Work instruction: Across the entries below, tally every line that holds the string "when" and reply with the number only.

Listed entries:
▬▬▬

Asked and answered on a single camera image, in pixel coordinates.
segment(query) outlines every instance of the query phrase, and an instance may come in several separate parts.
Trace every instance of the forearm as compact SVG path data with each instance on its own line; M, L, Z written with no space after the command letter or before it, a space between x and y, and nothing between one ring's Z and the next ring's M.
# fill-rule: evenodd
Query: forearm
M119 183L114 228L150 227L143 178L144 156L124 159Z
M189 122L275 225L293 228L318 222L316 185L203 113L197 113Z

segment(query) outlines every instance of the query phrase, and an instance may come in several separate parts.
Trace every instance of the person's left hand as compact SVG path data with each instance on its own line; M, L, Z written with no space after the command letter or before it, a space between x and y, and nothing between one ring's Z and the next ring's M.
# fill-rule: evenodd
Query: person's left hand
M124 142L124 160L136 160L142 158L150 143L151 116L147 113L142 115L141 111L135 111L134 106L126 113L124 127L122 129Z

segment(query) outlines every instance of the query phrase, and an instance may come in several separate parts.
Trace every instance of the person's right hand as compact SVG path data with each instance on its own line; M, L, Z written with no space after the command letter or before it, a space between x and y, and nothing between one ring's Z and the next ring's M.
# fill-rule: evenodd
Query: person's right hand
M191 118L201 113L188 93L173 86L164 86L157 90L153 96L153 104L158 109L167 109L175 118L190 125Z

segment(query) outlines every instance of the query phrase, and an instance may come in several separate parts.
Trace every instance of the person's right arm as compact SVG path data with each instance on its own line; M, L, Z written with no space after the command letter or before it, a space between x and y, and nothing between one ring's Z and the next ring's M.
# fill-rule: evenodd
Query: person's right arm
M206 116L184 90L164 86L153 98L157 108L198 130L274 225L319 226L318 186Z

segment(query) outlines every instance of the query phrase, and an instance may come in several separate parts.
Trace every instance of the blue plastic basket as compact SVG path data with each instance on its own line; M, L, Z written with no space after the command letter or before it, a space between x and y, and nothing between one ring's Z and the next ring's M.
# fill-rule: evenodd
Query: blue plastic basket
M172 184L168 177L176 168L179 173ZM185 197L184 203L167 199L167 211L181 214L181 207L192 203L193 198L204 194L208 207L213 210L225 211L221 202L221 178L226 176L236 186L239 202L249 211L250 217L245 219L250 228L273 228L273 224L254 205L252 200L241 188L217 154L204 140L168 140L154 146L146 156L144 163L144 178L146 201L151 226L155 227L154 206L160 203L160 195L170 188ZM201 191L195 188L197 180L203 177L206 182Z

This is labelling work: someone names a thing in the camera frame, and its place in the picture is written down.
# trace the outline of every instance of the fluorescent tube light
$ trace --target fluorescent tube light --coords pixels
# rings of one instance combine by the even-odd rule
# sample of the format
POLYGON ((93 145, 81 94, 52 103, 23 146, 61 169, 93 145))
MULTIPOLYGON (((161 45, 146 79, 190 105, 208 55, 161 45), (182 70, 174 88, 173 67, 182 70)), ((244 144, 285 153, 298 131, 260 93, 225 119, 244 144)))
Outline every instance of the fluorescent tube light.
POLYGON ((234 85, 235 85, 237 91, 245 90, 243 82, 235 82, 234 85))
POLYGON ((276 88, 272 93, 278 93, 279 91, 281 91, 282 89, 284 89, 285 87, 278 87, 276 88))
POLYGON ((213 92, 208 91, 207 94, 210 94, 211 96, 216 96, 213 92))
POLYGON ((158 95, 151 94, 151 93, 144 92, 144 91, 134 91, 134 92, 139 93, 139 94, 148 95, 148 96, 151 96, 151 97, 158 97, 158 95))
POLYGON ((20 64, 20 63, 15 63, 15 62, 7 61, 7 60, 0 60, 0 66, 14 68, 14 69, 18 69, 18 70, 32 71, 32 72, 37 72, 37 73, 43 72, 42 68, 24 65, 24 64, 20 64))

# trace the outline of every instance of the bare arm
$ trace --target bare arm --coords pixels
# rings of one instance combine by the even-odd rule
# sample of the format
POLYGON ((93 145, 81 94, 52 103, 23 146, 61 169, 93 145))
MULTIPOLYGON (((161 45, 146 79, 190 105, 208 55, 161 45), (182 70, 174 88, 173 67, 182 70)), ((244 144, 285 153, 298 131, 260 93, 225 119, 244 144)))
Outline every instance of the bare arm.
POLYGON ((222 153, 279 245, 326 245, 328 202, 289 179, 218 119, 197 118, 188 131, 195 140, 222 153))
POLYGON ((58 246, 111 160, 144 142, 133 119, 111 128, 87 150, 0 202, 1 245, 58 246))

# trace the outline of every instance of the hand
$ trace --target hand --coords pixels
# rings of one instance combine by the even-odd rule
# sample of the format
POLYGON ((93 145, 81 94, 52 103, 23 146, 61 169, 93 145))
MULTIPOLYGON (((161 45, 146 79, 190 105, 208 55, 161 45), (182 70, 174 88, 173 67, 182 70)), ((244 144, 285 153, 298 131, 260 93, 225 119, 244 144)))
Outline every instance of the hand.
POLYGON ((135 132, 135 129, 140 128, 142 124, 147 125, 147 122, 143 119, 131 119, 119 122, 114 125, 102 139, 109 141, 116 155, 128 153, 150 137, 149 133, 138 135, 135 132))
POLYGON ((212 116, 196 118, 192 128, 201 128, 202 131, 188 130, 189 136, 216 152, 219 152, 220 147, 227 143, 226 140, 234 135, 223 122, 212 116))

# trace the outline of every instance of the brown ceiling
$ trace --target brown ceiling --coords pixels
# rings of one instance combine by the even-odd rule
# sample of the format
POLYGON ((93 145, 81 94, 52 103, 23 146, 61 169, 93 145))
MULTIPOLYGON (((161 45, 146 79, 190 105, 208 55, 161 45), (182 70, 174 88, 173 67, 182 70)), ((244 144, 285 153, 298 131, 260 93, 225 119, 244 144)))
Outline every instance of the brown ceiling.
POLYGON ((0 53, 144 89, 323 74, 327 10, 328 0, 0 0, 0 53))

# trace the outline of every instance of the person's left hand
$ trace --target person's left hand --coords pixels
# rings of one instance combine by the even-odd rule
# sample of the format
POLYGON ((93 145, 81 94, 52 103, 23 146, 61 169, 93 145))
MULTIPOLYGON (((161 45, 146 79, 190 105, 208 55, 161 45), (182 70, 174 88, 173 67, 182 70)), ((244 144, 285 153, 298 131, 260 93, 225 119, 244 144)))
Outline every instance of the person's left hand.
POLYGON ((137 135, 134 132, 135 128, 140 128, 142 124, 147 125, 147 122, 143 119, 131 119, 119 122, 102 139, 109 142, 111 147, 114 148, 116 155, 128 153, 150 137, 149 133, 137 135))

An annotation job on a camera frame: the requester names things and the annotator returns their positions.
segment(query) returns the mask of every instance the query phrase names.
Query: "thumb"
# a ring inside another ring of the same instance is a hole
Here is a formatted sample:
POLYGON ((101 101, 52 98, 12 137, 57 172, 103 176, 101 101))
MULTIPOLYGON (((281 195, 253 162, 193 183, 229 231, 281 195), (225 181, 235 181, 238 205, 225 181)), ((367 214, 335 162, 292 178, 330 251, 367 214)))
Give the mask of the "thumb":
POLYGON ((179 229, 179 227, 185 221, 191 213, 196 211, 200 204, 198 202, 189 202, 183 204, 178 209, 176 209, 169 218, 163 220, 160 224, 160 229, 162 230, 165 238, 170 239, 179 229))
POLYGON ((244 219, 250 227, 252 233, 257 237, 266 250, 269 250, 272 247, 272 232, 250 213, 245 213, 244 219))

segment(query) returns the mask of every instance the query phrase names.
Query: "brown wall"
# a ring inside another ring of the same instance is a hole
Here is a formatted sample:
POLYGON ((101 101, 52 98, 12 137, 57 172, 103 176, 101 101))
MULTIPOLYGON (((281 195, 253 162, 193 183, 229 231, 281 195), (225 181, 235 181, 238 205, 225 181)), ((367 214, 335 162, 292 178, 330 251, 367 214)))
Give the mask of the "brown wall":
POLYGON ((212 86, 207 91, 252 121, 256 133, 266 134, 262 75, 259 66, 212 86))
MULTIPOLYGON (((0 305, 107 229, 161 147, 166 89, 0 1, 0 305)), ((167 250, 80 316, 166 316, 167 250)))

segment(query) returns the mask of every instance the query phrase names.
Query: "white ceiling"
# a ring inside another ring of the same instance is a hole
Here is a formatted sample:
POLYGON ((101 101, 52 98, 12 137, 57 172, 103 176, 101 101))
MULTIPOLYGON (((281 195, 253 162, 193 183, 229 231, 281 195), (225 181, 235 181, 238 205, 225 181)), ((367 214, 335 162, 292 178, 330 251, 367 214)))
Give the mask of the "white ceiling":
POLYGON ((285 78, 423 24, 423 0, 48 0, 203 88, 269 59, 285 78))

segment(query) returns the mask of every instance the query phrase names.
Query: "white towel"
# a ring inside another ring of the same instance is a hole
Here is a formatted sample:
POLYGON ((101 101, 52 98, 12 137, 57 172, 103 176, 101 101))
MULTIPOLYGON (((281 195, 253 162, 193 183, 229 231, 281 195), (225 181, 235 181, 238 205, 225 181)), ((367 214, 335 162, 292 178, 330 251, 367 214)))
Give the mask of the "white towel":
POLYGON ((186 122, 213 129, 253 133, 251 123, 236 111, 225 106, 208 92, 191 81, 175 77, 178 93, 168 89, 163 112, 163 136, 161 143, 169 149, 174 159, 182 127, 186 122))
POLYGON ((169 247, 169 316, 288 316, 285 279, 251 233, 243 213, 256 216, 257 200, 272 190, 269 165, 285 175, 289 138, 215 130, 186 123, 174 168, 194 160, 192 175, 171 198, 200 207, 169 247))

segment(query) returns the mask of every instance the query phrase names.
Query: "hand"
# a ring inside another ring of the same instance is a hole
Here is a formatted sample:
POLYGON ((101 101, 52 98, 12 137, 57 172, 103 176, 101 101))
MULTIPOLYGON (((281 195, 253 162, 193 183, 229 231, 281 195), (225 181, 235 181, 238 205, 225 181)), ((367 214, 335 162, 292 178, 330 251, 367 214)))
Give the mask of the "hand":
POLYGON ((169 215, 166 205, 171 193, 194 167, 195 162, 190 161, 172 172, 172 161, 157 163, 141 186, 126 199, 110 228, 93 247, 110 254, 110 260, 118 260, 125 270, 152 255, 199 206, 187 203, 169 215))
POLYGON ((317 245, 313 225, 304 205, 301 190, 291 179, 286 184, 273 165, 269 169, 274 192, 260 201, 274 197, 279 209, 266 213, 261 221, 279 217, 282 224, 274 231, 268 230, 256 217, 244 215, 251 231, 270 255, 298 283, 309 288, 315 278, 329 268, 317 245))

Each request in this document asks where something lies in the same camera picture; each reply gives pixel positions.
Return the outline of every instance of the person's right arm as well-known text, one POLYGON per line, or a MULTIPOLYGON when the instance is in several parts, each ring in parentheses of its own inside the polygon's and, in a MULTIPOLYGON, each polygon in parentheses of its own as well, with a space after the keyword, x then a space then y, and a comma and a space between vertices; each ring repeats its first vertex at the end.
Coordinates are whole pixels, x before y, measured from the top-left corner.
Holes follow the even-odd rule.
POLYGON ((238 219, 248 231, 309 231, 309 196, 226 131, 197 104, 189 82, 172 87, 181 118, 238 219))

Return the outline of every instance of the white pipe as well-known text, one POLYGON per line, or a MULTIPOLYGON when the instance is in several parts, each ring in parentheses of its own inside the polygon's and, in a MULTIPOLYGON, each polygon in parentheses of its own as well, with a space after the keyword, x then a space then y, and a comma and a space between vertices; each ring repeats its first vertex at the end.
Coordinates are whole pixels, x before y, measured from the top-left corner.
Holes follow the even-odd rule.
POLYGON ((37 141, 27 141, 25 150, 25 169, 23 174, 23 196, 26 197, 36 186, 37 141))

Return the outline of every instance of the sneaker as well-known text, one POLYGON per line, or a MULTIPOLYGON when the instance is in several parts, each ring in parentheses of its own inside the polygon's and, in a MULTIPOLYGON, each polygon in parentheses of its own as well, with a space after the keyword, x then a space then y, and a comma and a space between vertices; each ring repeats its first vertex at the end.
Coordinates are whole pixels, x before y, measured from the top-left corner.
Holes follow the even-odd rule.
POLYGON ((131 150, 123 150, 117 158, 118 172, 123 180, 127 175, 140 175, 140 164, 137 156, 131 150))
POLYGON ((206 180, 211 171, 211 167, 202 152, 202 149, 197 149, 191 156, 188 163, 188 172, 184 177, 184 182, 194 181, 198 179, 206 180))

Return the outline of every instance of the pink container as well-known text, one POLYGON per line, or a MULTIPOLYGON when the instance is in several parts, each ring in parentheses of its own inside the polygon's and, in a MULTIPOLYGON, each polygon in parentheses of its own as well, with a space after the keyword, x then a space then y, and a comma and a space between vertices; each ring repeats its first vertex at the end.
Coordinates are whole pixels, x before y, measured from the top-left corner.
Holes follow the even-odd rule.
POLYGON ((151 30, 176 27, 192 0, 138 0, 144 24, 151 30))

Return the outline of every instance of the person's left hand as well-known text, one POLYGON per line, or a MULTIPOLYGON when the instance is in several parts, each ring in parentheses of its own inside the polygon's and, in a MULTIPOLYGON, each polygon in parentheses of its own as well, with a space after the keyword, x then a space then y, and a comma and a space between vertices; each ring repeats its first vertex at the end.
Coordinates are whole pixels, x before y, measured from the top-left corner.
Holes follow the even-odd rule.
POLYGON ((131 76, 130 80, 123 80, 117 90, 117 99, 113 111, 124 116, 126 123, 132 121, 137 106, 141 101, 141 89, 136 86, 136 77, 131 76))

▬▬▬

Exercise response: 5